● TASK REQUIREMENTS
Return the data below exactly, but only from the line containing "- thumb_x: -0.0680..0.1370" through the line containing "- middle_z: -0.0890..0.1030", with both of those lines included.

● DATASET EXTRACT
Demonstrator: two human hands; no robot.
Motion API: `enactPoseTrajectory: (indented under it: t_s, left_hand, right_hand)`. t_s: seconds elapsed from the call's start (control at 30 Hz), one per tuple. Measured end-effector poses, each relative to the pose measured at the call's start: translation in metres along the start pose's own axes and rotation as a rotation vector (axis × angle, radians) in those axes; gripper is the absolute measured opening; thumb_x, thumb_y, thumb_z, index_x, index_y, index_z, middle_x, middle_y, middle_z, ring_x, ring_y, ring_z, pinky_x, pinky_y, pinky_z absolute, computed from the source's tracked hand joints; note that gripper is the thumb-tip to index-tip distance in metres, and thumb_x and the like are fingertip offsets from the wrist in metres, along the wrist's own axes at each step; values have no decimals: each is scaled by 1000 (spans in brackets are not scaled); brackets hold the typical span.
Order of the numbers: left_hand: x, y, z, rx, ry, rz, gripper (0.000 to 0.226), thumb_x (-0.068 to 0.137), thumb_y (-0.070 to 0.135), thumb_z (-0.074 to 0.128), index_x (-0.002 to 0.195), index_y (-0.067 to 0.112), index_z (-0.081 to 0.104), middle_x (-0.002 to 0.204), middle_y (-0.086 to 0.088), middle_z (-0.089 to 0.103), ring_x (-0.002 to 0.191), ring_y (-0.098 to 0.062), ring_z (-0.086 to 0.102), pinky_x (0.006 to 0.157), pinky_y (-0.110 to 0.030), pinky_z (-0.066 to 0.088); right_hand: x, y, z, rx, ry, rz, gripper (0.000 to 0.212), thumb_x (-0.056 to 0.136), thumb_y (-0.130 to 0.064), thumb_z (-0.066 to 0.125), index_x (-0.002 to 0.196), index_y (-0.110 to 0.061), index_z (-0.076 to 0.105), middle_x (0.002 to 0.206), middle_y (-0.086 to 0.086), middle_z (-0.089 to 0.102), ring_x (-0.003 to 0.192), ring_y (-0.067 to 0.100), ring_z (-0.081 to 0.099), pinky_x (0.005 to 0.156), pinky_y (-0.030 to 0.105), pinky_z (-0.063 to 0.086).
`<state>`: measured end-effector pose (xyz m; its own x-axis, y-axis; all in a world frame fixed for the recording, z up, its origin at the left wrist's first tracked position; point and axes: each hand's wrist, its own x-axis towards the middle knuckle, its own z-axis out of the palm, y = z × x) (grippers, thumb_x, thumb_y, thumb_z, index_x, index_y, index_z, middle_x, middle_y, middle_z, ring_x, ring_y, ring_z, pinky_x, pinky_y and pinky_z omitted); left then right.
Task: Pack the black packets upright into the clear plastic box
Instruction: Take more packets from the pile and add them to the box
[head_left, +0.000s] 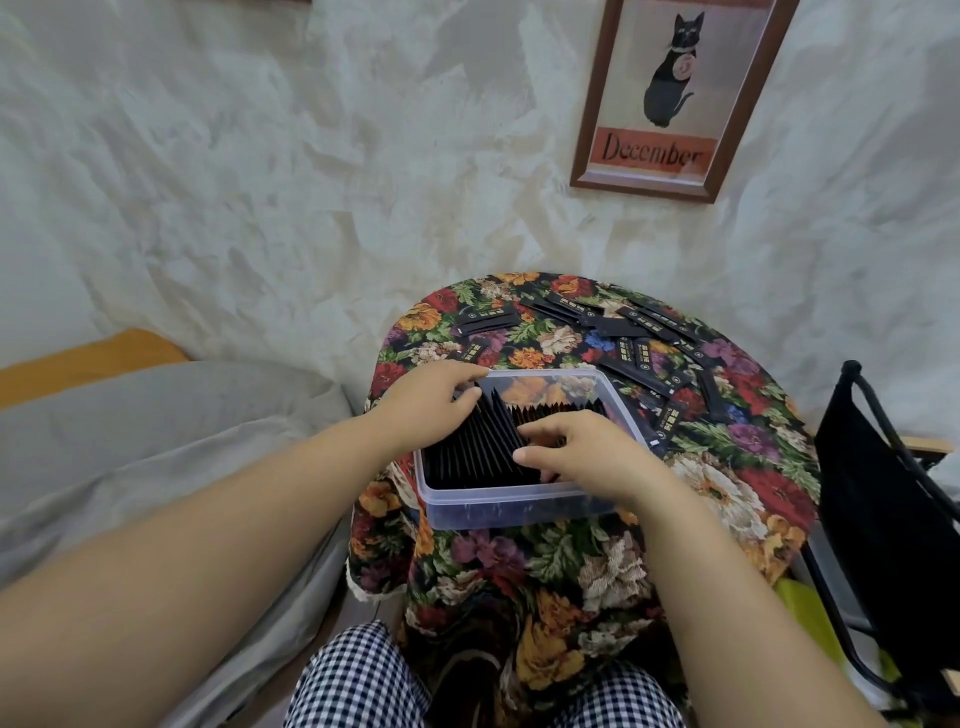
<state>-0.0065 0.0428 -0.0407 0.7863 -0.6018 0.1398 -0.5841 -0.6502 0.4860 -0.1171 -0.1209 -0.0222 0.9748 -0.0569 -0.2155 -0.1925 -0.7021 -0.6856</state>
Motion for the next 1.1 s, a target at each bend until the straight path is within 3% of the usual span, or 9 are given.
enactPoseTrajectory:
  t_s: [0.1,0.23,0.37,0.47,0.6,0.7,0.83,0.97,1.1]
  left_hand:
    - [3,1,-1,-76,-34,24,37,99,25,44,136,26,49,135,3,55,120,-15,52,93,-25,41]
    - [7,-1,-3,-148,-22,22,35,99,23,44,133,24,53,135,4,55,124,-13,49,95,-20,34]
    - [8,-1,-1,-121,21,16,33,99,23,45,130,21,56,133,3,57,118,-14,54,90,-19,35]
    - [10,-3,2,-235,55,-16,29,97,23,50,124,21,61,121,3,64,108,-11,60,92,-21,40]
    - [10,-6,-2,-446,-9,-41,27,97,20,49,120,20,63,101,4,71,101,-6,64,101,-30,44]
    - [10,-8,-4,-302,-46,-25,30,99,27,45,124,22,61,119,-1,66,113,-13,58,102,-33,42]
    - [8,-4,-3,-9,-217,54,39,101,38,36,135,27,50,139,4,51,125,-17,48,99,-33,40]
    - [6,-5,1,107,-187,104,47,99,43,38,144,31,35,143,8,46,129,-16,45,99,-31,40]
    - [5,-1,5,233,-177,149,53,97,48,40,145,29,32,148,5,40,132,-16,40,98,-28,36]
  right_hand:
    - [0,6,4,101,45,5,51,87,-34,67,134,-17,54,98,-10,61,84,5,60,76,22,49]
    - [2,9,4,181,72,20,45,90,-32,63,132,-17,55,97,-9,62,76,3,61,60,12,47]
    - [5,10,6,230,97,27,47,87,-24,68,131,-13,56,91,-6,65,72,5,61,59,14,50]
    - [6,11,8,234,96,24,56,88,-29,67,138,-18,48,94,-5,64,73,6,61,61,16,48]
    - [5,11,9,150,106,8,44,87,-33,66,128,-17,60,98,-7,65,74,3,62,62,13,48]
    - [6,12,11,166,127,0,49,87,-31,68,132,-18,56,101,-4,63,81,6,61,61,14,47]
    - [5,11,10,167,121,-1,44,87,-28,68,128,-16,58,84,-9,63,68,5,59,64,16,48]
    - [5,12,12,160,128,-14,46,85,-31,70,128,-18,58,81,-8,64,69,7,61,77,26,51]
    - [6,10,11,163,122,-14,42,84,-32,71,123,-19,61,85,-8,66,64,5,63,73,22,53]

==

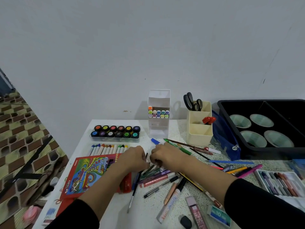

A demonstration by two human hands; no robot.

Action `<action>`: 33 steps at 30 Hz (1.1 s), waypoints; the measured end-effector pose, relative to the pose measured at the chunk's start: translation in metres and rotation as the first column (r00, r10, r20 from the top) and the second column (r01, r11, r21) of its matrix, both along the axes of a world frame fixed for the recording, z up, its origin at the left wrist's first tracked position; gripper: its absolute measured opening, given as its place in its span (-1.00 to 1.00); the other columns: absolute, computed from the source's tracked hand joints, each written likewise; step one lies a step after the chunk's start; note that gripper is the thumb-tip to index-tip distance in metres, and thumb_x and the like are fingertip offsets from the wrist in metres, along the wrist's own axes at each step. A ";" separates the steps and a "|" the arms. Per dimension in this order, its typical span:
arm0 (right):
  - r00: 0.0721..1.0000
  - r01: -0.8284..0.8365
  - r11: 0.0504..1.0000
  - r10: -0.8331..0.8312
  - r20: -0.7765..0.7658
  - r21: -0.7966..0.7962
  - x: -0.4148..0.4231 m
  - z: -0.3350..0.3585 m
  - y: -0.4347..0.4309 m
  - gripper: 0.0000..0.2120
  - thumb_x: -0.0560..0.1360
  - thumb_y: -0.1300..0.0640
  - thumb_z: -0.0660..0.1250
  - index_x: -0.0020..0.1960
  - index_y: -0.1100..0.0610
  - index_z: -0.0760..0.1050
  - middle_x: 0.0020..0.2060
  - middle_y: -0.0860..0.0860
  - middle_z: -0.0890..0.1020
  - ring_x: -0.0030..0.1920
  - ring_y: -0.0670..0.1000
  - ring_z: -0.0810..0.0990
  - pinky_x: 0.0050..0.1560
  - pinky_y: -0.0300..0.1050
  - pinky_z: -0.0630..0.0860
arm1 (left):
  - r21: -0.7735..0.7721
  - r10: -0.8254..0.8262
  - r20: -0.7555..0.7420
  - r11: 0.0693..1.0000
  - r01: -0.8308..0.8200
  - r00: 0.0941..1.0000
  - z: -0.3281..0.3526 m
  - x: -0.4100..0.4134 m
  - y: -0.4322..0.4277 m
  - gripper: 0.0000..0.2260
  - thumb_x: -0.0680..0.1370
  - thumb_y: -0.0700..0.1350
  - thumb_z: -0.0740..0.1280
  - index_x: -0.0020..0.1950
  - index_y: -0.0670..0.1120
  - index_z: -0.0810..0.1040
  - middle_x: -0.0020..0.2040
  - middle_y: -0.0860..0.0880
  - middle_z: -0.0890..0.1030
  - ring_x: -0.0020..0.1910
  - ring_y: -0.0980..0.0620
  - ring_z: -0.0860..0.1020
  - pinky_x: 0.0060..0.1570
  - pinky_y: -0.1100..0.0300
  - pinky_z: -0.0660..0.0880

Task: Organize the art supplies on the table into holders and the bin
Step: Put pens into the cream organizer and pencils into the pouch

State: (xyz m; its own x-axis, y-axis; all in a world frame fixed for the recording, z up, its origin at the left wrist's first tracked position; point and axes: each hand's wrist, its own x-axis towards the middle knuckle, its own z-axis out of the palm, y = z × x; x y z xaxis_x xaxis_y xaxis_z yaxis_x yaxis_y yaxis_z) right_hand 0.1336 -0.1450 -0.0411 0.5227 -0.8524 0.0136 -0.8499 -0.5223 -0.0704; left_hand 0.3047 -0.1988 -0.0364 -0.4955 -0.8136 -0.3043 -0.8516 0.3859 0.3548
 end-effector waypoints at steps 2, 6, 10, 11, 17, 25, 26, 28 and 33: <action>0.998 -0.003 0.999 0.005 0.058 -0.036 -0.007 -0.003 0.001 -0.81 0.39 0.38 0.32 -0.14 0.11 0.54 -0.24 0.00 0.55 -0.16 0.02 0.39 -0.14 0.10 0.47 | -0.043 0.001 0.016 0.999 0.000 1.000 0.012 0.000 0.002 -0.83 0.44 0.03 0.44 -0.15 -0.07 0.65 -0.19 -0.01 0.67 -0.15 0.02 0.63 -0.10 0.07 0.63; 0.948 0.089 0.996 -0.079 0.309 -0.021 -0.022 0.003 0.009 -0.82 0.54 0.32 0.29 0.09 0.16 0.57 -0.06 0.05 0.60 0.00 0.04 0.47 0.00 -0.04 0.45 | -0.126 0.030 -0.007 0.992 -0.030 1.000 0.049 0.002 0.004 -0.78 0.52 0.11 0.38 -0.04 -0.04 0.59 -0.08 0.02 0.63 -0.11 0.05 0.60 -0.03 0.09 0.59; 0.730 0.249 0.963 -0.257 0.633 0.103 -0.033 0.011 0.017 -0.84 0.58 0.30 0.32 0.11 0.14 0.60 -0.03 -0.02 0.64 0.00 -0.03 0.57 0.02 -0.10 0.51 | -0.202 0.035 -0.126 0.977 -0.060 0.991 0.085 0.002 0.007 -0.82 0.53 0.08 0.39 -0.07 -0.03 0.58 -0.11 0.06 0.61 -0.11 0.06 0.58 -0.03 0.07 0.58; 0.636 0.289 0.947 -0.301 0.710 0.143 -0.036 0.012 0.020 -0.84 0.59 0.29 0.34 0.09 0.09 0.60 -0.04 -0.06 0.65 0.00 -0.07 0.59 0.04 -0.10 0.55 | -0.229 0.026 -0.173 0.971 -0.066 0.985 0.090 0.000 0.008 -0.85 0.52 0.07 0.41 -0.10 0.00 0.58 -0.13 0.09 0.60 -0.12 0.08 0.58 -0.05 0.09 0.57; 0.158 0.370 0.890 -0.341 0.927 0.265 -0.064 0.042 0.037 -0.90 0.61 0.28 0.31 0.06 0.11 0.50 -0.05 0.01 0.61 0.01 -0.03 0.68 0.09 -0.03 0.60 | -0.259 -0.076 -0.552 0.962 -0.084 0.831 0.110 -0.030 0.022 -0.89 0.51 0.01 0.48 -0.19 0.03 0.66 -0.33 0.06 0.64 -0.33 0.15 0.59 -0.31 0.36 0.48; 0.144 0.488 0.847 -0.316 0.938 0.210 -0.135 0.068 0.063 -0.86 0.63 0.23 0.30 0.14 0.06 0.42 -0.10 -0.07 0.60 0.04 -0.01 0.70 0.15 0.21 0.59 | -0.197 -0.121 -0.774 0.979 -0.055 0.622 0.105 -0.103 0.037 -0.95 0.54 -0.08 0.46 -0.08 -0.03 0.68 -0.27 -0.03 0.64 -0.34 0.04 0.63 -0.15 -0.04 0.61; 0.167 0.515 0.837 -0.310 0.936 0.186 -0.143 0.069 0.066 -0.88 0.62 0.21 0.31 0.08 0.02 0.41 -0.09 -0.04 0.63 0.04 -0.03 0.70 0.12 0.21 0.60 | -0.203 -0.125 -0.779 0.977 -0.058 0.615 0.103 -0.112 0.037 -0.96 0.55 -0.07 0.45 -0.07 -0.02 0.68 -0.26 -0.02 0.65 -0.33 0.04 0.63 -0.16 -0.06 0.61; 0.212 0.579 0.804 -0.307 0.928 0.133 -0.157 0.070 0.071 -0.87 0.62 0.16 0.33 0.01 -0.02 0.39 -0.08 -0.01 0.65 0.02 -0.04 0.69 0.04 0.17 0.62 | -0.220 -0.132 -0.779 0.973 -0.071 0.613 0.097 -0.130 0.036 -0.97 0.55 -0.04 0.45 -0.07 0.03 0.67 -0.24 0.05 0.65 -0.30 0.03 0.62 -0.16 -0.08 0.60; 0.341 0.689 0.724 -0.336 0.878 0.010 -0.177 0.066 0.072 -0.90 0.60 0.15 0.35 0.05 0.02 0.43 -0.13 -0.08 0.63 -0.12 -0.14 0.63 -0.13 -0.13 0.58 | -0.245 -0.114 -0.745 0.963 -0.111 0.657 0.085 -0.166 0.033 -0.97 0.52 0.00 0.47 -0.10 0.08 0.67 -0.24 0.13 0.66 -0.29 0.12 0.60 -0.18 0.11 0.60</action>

● TASK OUTPUT
  - thumb_x: -0.0680..0.1370
  - thumb_y: -0.0700..0.1350
  - thumb_z: -0.0740..0.1280
  - index_x: -0.0020..0.1950
  - index_y: -0.0670..0.1120
  - index_z: -0.0810..0.1040
  - middle_x: -0.0020..0.2040
  - middle_y: -0.0860..0.0880
  - middle_z: -0.0890..0.1030

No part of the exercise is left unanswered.